By 2005, thanks to the recommendations of international organizations for combating economic crime, Transparency International and the Financial Action Task Force on Money Laundering (FATF), as well as the UN, the OECD, and the European Union adopted the relevant directives, allowing to freeze bank accounts of the so called “politically exposed people” (PEP). The main task was to combat tax evasion and other financial frauds.

Since accounts of PEPs are usually registered in the name of nominees in offshore jurisdictions, sometimes it is very difficult to track the real beneficiaries officially (i.e., true owner of the accounts).

The UK was the first to address this problem in 2012-2013, by ordering its banks to disclose all real beneficiaries in their corporate registries. Britain has always been a favourite place for concealing illegally acquired funds of foreign PEPs. Soon, other EU countries followed its example.

Gulnara Karimova, businesswoman and daughter of Uzbekistan's President
Gulnara Karimova, businesswoman and older daughter of Uzbekistan’s President

It is because of these new rules that daughters of Uzbek President Islam Karimov lost over $1 billion in 2013. Since they are hardly able (even through the efforts at the government level) to prove the legality of such huge amounts of money, we can think that this amount will stay on the accounts of European banks forever. This case was not a unique instance after the introduction of the new rules.

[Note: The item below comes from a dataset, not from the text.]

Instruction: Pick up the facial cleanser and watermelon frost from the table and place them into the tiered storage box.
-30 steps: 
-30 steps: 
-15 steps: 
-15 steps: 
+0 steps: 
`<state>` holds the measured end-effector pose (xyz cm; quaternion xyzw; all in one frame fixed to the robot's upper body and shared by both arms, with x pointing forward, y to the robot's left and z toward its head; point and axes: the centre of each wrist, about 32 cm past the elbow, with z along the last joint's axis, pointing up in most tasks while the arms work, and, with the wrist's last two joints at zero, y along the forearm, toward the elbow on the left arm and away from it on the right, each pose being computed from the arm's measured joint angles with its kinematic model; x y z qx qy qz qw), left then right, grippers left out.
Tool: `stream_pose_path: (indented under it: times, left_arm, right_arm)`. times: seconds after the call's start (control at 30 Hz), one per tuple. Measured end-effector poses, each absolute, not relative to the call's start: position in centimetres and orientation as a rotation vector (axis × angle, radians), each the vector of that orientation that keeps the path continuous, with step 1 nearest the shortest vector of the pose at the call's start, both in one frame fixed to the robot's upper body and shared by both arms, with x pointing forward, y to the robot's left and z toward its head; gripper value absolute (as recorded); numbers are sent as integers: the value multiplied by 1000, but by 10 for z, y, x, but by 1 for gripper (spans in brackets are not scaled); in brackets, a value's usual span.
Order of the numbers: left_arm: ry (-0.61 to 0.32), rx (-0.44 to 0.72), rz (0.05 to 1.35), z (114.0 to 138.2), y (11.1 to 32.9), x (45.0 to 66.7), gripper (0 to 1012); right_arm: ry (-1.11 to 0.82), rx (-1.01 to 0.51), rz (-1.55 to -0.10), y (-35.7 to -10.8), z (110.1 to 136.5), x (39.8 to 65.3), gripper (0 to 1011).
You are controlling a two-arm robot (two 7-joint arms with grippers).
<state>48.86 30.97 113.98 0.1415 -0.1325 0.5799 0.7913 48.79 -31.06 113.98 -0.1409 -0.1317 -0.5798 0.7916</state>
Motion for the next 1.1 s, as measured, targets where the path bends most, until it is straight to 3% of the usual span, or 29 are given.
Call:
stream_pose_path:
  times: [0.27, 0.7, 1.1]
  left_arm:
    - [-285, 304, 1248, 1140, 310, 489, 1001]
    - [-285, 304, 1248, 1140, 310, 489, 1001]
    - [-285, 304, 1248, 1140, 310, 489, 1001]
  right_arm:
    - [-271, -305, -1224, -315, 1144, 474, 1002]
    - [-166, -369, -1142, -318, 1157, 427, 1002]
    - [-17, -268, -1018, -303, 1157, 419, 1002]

Being inspired by the success of appropriating illegally acquired wealth of foreign PEPs who believed in the inviolability of their deposits in safe European banks until recently, Europe did not stop at that, and went further.

Following the successful example of the UK in February 2014, the European Union also adopted provisions for the establishment of registers of ultimate owners of companies and trusts in the EU countries.

Given that, according to the Bloomberg agency, more than $1 trillion is concealed from taxes in Europe annually, the “cash crop” is going to be rich for European banks. The rules have been tightened so much that the funds on the accounts are frozen in case of “suspicious transactions” at first, and then an investigation is conducted from what source – legal or not – the money was received.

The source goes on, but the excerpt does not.